• **Work required**
Would you copy out each line of the records below that includes the word "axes"?

• **Dataset entries**

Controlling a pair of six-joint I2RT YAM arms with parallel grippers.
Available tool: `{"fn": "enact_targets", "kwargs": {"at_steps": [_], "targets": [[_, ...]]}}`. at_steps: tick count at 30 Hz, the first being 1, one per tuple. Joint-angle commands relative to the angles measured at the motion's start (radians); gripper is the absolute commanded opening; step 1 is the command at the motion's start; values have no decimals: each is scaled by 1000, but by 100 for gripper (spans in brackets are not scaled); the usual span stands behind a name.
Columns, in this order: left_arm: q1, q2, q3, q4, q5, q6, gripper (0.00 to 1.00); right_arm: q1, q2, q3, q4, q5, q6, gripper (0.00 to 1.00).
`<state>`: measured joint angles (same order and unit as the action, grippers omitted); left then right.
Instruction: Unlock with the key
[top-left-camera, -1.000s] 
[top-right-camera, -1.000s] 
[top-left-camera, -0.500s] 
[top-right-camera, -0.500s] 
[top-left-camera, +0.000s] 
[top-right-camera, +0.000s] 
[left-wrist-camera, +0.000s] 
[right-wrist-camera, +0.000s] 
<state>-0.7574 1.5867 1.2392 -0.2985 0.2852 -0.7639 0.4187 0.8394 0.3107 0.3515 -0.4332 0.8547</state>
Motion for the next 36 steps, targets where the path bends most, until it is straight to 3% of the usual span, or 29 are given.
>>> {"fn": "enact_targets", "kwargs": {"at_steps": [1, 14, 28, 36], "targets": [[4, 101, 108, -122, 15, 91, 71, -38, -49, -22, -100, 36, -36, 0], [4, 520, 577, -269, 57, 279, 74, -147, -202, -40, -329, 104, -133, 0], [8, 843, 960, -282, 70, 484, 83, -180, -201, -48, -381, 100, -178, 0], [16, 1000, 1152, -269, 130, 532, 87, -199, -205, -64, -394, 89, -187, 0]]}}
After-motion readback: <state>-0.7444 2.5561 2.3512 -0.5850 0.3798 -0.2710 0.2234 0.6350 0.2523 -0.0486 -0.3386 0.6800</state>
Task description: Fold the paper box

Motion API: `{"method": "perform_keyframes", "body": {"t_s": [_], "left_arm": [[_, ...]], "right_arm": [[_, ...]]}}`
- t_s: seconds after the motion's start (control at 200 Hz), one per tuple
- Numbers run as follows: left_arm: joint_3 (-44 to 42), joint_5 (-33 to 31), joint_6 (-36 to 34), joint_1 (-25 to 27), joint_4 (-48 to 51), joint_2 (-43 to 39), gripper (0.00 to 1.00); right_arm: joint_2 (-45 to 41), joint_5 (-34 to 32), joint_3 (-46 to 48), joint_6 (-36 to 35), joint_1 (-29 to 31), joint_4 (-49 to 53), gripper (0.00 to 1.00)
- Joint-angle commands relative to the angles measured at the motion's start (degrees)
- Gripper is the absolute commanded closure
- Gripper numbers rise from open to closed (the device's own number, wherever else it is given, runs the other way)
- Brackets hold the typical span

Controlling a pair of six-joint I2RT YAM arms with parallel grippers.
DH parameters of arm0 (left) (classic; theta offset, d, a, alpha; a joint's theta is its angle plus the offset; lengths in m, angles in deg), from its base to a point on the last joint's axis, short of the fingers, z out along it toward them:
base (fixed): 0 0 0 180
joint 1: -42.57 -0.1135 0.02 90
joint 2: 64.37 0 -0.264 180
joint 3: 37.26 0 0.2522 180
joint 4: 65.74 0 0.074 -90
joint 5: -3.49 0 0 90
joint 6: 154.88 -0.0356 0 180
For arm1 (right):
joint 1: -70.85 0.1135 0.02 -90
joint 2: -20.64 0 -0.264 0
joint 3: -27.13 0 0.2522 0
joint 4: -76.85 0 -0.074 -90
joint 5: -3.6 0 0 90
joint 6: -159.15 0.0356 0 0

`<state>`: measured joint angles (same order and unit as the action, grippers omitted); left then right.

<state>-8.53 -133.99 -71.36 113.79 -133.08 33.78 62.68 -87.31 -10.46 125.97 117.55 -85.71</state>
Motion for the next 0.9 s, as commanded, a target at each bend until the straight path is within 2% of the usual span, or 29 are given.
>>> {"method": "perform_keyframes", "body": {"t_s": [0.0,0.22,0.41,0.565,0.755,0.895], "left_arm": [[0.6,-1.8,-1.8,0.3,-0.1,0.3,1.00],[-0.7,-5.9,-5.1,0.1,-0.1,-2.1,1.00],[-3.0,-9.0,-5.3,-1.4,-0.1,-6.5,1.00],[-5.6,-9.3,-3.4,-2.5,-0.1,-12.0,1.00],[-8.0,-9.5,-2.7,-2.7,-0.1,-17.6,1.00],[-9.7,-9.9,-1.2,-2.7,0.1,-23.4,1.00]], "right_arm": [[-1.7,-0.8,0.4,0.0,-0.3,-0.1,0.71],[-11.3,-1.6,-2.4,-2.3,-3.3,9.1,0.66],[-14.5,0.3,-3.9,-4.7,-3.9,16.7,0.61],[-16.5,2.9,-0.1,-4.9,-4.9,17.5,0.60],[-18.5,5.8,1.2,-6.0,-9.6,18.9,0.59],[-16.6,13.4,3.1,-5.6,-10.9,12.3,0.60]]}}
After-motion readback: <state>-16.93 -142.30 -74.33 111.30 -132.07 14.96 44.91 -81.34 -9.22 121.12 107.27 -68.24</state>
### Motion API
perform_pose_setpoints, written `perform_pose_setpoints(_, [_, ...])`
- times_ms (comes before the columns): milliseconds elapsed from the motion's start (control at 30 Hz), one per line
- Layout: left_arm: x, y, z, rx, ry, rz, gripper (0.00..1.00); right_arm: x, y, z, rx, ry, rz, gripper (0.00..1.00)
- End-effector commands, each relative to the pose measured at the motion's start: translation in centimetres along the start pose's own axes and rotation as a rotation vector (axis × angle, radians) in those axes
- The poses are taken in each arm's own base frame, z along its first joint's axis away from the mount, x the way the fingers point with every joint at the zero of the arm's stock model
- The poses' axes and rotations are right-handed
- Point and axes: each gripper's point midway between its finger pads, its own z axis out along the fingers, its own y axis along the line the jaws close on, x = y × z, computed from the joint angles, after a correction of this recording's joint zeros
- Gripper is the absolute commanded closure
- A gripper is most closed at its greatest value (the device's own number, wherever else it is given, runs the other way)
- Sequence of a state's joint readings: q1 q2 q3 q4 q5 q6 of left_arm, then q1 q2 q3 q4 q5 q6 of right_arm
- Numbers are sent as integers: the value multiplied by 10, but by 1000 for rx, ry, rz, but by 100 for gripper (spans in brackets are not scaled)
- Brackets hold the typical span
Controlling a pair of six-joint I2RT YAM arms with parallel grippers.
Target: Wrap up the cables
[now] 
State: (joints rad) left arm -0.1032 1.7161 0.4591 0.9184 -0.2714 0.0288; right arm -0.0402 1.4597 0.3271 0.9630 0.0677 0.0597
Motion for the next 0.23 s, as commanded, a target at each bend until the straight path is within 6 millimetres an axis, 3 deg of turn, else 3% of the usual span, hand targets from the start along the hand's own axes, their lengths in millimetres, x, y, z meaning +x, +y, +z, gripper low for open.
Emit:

• **Answer space**
- End-effector commands, each relative to the pose measured at the motion's start: translation in centimetres along the start pose's own axes and rotation as a rotation vector (axis × angle, radians) in those axes
- The poses' axes and rotations are right-handed
- Point and axes: each gripper's point midway between its finger pads, its own z axis out along the fingers, its own y axis along the line the jaws close on, x = y × z, computed from the joint angles, after a correction of this recording's joint zeros
Motion for the next 0.23 s, as commanded, a target at each bend until the straight path is within 6 millimetres an axis, 3 deg of turn, else 3% of the usual span, hand targets from the start along the hand's own axes, their lengths in millimetres, x, y, z meaning +x, +y, +z, gripper low for open.

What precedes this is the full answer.